Posted by undopaminergic on March 20, 2008, at 20:09:14
In reply to Question re Amisulpride - and Sulpiride, posted by Basia on March 20, 2008, at 6:39:02
> I was on Sulpiride for ten years and also tried Amisulpiride for a month or two as they thought an atypical would be less dangerous and freer of side effects.Amisulpiride did not work.
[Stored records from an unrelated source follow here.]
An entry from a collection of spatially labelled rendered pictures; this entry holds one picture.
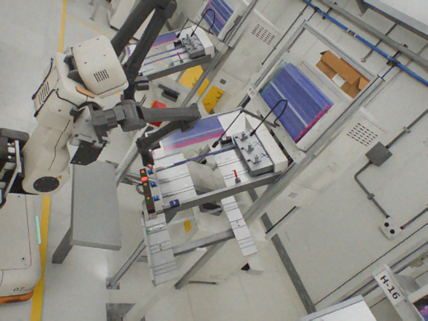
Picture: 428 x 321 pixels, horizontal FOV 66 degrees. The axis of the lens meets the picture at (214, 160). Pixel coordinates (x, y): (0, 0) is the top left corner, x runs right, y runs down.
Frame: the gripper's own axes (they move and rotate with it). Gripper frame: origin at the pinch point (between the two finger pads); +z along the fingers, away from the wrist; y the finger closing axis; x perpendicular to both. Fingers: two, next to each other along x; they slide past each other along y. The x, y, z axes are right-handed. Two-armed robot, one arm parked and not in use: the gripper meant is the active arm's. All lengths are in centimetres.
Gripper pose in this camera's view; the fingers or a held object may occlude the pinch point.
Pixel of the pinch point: (151, 167)
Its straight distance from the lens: 205.3
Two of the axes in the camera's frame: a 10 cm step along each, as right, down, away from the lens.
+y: -2.7, -6.8, 6.8
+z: 1.2, 6.8, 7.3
> Apart from schizoaffective disorder, I also have a diagnosis of HPPD. I have noticed that atypicals can worsen this and have been on Clozapine, Olanzapine , Loxapine, Haloperidol, Stelazine and others with limited success. Sulpiride has been the only one that has got rid of my HPPD and psychosis completely. However, it is too dangerous for me to stay on it as my prolactin was sky high and I stopped menstruating and developed thinning bones at the tender age of 30 - I am now 34. I did notice that the anti-depressant action of Sulpiride stopped after a year but I went up to 800mg, which enabled me to work and socialise very effectively for all those years. I was then put on Lamotrigine for suicidal depression and this saved my life.
>
> I am now on Seroquel and dealing with harsh side effects and a return of HPPD. I am wondering whether atypicals' effect on a wider range of receptors may be to blame. I have heard that Risperidone can worsen HPPD.
>
> Any ideas?It makes sense, because sulpiride and amisulpride (and possibly some other benzamides) affect the narrowest range of receptors - or in other words, are the most selective - of the dopamine antagonists used clinically. They also cross the blood-brain-barrier (BBB) with difficulty relative to most other antipsychotics (except perhaps risperidone), which means that at doses that produce the desired degree of dopamine-antagonism in the CNS, they produce a more effective peripheral DA-blockade in comparison with agents that cross the BBB more freely. One of the consequences is the blockade of DA-receptors in the pituitary, resulting in disinhibition of prolactin secretion. Through a chain of events, the prolactin produces diminished gonadal activity (hypogonadism) and thus a deficit of sex hormones. In theory, it should be possible to correct the deficiency with hormone supplements, and there are other options as well for preventing and/or reversing bone loss.